To find the derivatives of polynomials, we utilize the fact that the derivative of a sum of terms is the sum of the derivatives of those terms. This is an application of the sum rule in differentiation. For our example \(f(x)=x^{2}-9\), we take the derivative of each term separately. The first term \(x^{2}\) differentiates to \(2x\), using the power rule, and for any constant such as -9, the derivative is 0, as constants do not change and hence their instantaneous rate of change is zero.

The end result is a polynomial where each term has been differentiated separately. This is particularly useful since it breaks down complex expressions into simpler parts that can be handled individually.

Once we have the derivative of a function, evaluating it at specific points gives us the slope of the tangent line to the function's graph at those points. This slope indicates how steep the graph is at that point, and the direction it is moving, either upwards or downwards.

To evaluate derivatives, we simply substitute the desired \(x\)-values into the derivative formula. In the given exercise, after finding the derivative \(f'(x)=2x\), we evaluate it at \(x=2\) to obtain \(f'(2)=2*2=4\) and at \(x=-2\) to obtain \(f'(-2)=2*(-2)=-4\).

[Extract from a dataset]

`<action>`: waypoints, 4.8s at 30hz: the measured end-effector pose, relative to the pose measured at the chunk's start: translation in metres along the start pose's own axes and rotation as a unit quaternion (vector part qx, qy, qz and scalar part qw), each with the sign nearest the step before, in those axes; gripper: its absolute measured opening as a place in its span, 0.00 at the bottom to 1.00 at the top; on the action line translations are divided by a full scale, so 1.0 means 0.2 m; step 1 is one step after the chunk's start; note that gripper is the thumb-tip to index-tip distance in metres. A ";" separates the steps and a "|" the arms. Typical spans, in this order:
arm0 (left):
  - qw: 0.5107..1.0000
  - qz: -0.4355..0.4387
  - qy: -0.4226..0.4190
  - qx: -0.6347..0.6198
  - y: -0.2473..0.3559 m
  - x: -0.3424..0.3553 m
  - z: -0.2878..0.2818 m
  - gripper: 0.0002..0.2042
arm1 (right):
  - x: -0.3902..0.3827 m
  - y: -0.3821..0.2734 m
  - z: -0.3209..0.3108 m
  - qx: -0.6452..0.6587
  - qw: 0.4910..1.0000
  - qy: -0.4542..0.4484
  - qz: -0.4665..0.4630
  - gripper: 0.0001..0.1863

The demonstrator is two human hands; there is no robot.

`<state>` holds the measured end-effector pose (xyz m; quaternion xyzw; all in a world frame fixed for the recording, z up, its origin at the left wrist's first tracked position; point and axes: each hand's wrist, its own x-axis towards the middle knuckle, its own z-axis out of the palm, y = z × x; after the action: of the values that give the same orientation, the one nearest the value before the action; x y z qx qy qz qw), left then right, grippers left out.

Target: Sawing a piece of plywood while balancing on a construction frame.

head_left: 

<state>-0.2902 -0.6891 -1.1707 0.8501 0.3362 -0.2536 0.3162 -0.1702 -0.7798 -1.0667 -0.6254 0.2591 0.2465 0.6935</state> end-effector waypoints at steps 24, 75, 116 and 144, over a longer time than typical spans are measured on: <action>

These calculated values indicate that the slope of the original function \(f(x)=x^{2}-9\) at \(x=2\) is 4, which means the graph is rising, and at \(x=-2\) it's -4, indicating the graph is falling at this point.

Evaluating derivatives at particular points is particularly useful in many applications of calculus, including optimization problems where you need to find maximum or minimum values of functions.